- Waterfowl and Wetlands Emerge as Conservation Heroes
- Cooperation and Passion feed Understanding and New Science
- Ducks, Geese, People…all need Wetlands
by Bob Holzhei
The novel, The Grapes of Wrath, written by John Steinbeck, was published in 1939 and two years earlier, at the height of the Oklahoma Dust Bowl, dried up wetlands across North America, resulted in plummeting duck populations.
The novel described the story of human unity, love and the need for cooperation. However, the effects of the stock market crash in October 1929 lasted long and the Dust Bowl created a sense of desperation as folks moved across the country and away from their homes.
In the midst of hopelessness and despair, an idea for an organization was conceived in New York City when waterfowlers met in 1930. They saw a need to raise money to preserve and maintain wetlands across the United States. The original organization was called More Game Birds in America Foundation, which established a 10-year plan for increasing upland game bird populations. The Federal Government created many wildlife refuges at that time focusing on flyways and refuges, thus creating breeding habitat in the North as well as migration and wintering habitat in other areas. Eventually the flyways became super flyways.
Discussion of the future of wildfowl led to wildlife management which was in its infancy stages. State and federal agencies became involved as a new science began, which was pioneered by Aldo Leopold, a professor of game management at the University of Wisconsin. Other colleges and universities also began developing courses in wildlife biology and management.
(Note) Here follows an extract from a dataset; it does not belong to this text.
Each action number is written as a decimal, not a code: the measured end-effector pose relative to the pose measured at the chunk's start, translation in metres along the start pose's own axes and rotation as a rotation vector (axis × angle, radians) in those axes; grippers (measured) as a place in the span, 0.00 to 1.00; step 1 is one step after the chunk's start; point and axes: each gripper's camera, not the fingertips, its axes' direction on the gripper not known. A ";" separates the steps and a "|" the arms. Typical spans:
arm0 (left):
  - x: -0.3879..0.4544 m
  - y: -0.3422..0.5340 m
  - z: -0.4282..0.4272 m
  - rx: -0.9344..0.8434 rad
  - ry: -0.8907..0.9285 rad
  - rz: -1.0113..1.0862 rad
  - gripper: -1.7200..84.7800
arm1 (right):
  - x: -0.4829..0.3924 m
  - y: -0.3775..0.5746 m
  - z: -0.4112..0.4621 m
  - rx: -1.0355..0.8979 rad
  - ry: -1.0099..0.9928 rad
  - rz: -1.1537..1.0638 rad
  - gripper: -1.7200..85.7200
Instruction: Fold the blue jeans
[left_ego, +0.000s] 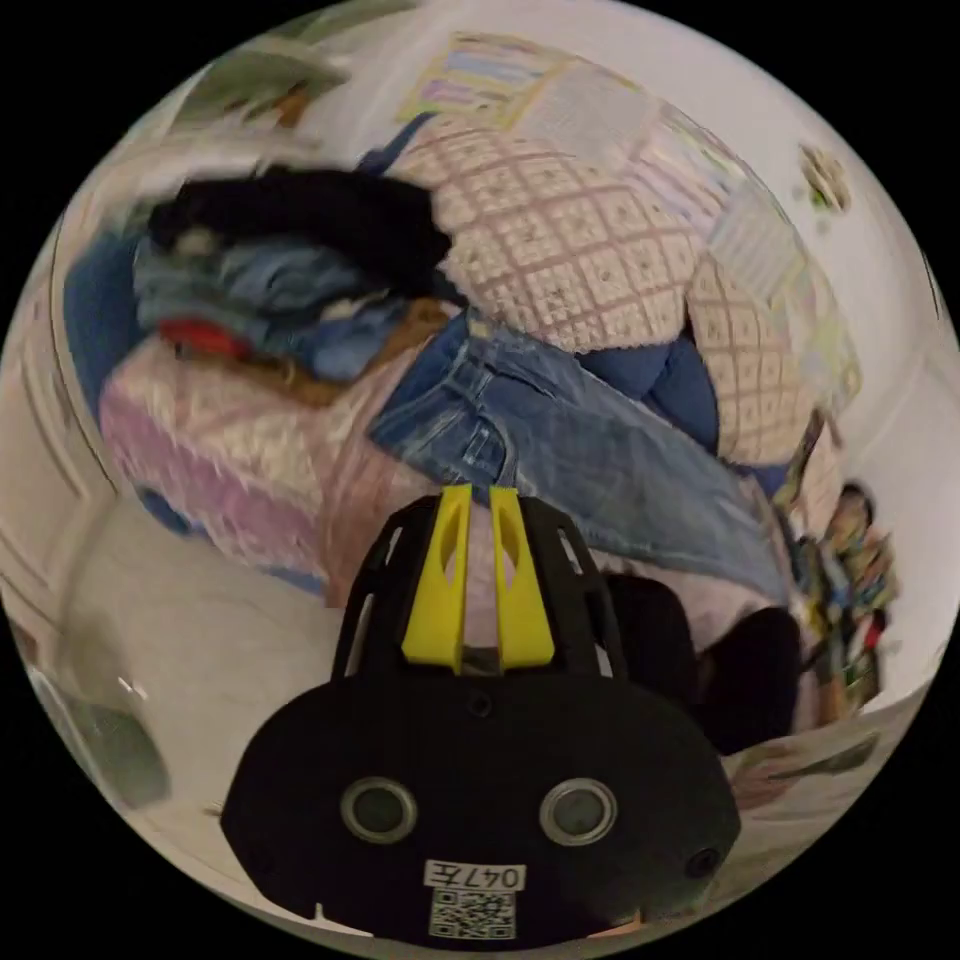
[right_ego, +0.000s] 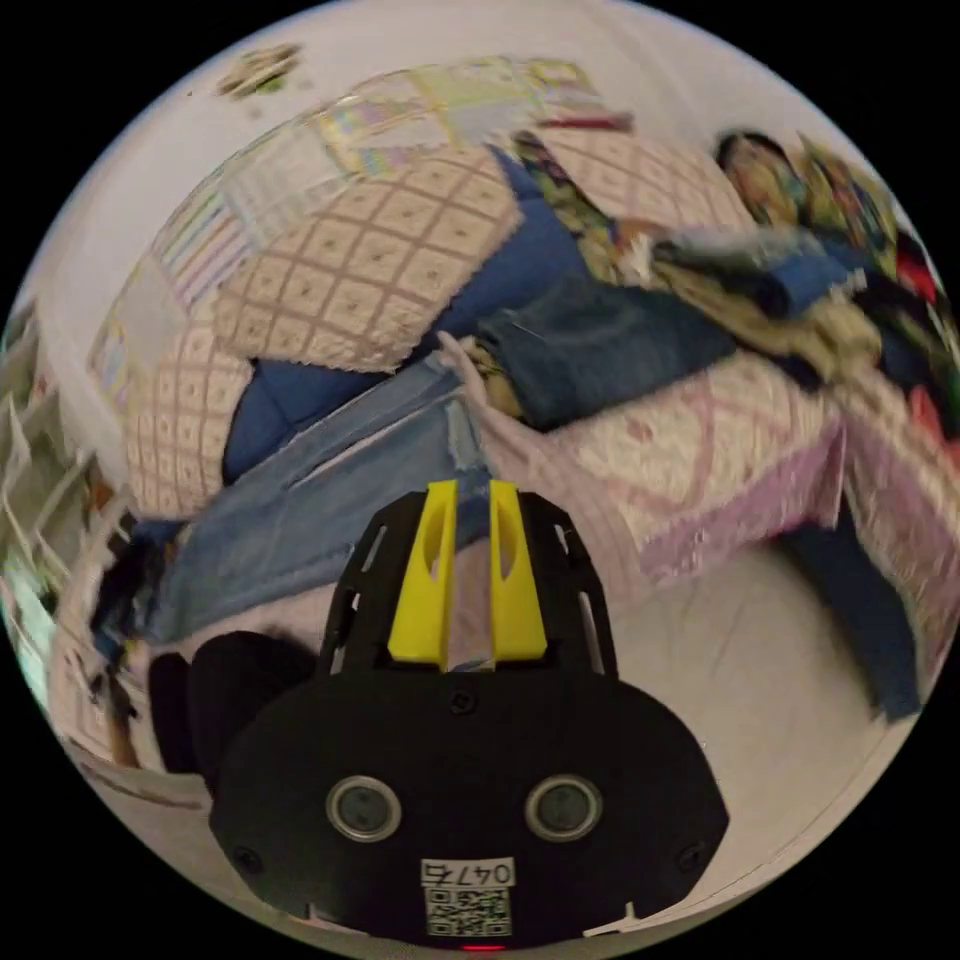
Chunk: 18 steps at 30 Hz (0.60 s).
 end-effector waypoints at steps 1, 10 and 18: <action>0.035 -0.015 0.006 0.024 -0.015 0.105 0.02 | -0.021 -0.004 0.004 0.008 -0.016 -0.073 0.03; 0.125 -0.077 0.130 -0.134 -0.025 0.118 0.01 | -0.320 0.003 0.123 -0.224 -0.449 -0.886 0.01; 0.090 -0.067 0.143 -0.108 0.098 -0.042 0.01 | -0.348 0.055 0.197 -0.463 -0.398 -1.075 0.01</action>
Suggestions for modernizing the name from More Game Birds in America Foundation to simply Ducks was made, however in Canada, corporations are legally designated as “Limited.” So the name didn’t fit perfectly, as the organization did not want populations of Ducks Limited. Thus, the name Ducks Unlimited came about.
In 1934 the first duck stamp was issued and the money generated was earmarked for duck habitat.
Ducks Unlimited was established in North America in 1937 as dried up wetlands during the Dust Bowl resulted in decreasing duck populations across the country. Ducks Unlimited emerged as a grassroots organization which was volunteer based consisting of members who were conservation-minded and outdoor enthusiasts.
The vision seemed unattainable as the idea was conceived. Perhaps the thought would settle in the dust and become buried. That did not happen.
As of 2017, the Ducks Unlimited annual report indicated 14 million acres of land have been conserved since the founding of the organization. The “Rescue our Wetlands” campaign was funded by donations from supporters and organizations across the United States.
Wetlands are crucial for many reasons. According to Ducks Unlimited, “Wetlands filter drinking water and refill ground water sources, prevent flooding, protect coasts from hurricanes, and provide recreational opportunities for birds, hunters, anglers and boaters.”
The despair from the years of the Dust Bowl described by Steinbeck transformed as a need for cooperation and led to the emergence of Ducks Unlimited.
Over time, The Grapes of Wrath became a beautiful vineyard, thanks to the efforts of Ducks Unlimited.